The 2019 ARLIS/NA Conference Planning Committee is excited to finally welcome everyone to Salt Lake City next week! As you prepare for your trip, here are a few reminders.

Make sure to check out the resources on the conference website and this blog. You’ll be able to find local guides, a handy guide for first-time attendees (and don’t forget to attend the First-Time and International Attendees reception!), and information on local transit options, climate, and more.

This is a GREEN conference! No tote bags, vendor swag, or printed programs will be distributed at registration (the program is all online via Sched). Instructions on how to print your own program at home can be found here. Feel free to bring your old tote bags to donate to other attendees who want one! Lanyards will be provided and members will have the option to return them after the conference. Don’t forget to bring your water bottle and travel coffee mug!

The Grand America is a stunning hotel in downtown Salt Lake City, and offers a fitness center, full service spa, and year-round indoor pool, amongst other amenities. Most conference activities will take place on floors 1 and 3; this floorplan will help you get to all of your sessions on time! The conference registration desk will be located directly outside of the ballrooms on Level 1.
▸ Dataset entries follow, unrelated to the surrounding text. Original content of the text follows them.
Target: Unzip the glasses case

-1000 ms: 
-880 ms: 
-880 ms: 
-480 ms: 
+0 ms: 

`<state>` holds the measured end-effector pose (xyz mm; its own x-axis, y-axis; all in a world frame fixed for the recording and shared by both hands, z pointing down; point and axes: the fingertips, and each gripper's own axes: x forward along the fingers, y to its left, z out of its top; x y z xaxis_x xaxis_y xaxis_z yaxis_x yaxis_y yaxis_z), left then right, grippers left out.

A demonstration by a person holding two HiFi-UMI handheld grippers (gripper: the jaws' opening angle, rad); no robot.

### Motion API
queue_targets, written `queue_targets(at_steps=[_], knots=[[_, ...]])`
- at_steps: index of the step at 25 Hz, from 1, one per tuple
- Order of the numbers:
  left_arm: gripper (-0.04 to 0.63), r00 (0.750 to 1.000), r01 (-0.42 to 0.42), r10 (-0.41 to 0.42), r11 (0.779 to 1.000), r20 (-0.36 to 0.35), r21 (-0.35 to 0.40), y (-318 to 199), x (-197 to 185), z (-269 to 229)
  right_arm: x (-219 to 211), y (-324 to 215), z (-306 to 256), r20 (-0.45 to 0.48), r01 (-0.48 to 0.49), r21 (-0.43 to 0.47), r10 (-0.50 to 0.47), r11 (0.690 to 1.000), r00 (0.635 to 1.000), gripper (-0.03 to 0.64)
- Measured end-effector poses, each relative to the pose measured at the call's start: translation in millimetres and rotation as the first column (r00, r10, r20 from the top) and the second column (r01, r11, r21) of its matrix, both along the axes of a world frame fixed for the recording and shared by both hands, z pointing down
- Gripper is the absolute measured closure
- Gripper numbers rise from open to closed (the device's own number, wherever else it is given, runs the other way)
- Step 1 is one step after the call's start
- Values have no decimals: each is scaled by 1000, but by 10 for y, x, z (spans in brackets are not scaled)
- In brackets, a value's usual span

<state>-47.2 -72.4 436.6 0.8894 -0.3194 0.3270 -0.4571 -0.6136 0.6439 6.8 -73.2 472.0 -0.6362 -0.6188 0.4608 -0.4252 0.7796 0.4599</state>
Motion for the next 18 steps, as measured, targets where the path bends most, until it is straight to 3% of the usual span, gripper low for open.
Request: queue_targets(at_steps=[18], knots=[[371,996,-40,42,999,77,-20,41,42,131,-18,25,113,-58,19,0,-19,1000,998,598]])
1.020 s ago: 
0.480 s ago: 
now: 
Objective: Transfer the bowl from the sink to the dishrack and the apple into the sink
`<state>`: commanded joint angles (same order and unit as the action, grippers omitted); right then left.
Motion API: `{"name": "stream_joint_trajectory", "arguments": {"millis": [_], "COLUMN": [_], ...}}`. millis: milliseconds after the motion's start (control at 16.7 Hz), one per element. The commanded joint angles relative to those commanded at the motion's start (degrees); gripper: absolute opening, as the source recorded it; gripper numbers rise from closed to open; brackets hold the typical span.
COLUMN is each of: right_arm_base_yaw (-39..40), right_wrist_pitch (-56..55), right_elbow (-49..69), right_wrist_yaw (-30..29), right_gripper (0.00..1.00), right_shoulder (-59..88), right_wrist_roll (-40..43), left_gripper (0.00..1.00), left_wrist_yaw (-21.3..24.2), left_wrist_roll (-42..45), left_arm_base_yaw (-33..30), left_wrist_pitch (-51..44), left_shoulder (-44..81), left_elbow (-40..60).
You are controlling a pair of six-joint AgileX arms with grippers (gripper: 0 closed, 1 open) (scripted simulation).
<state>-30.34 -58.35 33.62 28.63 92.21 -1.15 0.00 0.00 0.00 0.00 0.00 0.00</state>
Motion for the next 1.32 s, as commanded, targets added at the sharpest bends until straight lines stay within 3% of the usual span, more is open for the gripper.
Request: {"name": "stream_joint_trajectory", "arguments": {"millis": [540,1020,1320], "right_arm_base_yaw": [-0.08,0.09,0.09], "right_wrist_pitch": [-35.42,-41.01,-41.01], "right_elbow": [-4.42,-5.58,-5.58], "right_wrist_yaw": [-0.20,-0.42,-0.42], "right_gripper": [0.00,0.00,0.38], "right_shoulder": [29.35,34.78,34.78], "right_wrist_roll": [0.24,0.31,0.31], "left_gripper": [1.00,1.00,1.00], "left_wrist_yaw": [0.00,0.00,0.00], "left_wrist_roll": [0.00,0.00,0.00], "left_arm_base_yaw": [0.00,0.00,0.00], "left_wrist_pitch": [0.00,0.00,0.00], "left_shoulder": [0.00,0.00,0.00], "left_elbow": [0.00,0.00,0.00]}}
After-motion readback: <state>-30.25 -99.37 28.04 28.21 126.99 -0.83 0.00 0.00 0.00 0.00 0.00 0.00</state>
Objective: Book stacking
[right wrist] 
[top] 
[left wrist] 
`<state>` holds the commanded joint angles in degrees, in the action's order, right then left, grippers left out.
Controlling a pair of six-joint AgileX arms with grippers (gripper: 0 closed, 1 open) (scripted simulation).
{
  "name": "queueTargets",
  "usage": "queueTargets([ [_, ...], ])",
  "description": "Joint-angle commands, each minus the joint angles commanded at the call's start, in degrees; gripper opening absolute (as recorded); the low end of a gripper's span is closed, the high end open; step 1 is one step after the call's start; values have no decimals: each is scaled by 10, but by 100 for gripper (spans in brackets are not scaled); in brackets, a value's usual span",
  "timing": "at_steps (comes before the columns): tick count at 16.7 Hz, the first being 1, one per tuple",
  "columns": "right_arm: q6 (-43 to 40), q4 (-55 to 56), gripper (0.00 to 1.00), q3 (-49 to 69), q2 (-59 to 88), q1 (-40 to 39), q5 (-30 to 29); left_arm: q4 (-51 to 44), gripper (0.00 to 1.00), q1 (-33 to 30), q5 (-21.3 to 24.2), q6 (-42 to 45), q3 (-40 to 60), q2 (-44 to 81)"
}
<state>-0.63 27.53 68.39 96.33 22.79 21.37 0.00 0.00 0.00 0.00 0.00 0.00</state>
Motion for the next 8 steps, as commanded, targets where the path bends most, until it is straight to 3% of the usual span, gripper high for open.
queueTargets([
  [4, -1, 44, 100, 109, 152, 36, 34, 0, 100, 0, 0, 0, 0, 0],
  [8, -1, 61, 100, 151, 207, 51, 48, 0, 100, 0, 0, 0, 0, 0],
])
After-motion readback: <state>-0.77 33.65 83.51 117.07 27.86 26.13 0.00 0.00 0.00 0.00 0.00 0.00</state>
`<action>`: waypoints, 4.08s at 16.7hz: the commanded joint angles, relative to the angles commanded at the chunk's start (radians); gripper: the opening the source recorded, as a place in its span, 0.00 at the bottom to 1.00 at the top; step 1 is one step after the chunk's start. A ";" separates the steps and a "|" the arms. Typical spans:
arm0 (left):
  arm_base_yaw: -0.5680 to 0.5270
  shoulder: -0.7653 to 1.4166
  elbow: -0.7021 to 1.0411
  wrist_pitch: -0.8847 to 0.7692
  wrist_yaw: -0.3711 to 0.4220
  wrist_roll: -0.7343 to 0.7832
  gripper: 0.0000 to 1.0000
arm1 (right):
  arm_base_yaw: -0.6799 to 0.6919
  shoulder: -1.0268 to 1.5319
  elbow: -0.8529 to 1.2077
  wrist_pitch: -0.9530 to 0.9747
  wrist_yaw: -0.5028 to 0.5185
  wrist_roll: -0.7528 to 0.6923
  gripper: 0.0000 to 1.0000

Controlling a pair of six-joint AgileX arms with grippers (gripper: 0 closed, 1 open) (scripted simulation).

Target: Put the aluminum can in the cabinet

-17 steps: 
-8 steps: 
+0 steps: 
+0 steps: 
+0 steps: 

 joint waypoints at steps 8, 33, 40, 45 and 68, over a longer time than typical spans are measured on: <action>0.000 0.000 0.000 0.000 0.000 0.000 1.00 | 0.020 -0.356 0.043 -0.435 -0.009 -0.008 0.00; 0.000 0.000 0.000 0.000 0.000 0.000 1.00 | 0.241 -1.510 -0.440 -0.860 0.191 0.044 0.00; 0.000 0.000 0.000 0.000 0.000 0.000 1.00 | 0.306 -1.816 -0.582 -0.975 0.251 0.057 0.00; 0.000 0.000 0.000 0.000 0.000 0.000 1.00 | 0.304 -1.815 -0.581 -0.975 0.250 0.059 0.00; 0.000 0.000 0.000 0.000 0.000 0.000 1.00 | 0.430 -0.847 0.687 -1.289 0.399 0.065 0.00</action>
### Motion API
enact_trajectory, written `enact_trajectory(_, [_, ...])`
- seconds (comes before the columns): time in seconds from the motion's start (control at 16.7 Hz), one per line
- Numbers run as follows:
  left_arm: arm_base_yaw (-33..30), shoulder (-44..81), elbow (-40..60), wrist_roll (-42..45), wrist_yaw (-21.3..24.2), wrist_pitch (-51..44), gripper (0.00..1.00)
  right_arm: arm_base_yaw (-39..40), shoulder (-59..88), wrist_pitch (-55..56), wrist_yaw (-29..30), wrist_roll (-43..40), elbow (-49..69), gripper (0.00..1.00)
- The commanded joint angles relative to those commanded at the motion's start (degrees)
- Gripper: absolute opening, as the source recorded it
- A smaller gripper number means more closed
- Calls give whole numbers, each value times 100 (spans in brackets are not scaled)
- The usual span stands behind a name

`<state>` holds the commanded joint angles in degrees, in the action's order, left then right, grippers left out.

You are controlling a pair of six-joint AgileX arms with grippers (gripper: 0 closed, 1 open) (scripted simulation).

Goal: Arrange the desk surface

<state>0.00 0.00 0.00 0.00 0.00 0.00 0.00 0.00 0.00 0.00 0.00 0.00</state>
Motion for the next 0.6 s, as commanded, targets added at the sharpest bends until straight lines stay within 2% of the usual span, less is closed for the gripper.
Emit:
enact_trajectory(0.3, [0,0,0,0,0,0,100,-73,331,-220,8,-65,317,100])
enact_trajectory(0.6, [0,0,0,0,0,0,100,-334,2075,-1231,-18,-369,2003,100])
For the coffee drinkers among us, if you would like a coffeepot in your hotel room, you must request one at the hotel check-in desk (they are not provided in the rooms). There are also several coffeeshops within walking distance of the hotel including: Millcreek Coffee Roasters, Raw Bean Coffee, and Coffee Garden on Main Street. Check out the Eating and Drinking Local Guide for more options.

Getting around Salt Lake City is easy, thanks to lots of options from light rail to bike sharing. Public transit will be used whenever possible for tours and workshops; make sure to check Sched if you are participating in an offsite session (note that transportation will be provided to and from the Welcome Reception at the Utah Museum of Fine Arts and the Convocation Reception at the Natural History Museum of Utah).

Just a reminder that once you’ve arrived at the Salt Lake City International Airport, hop on the Green TRAX line and take it to Courthouse Square (it generally departs the airport every fifteen minutes, with some exclusions); the Grand America Hotel (conference hotel) is one block south of this stop. A one-way adult fare is only $2.50.

Interested in saving money during your stay? Check out the Show Your Badge mobile pass program from the Salt Lake Visitor’s Bureau for exclusive local discounts for conference attendees.

On a final note, Wednesday in Salt Lake was sunny and 59°F but it’s been chilly, windy, and rainy since, a perfect example of the changing nature of spring weather here (although it does mean fresh powder in the mountains!). Remember to pack layers, and preferably one water-resistant layer, especially if are participating in the tours of Park City and Spiral Jetty. Check out our previous blog post on Salt Lake City’s climate and recreation for more about getting outdoors and weathering the high altitude.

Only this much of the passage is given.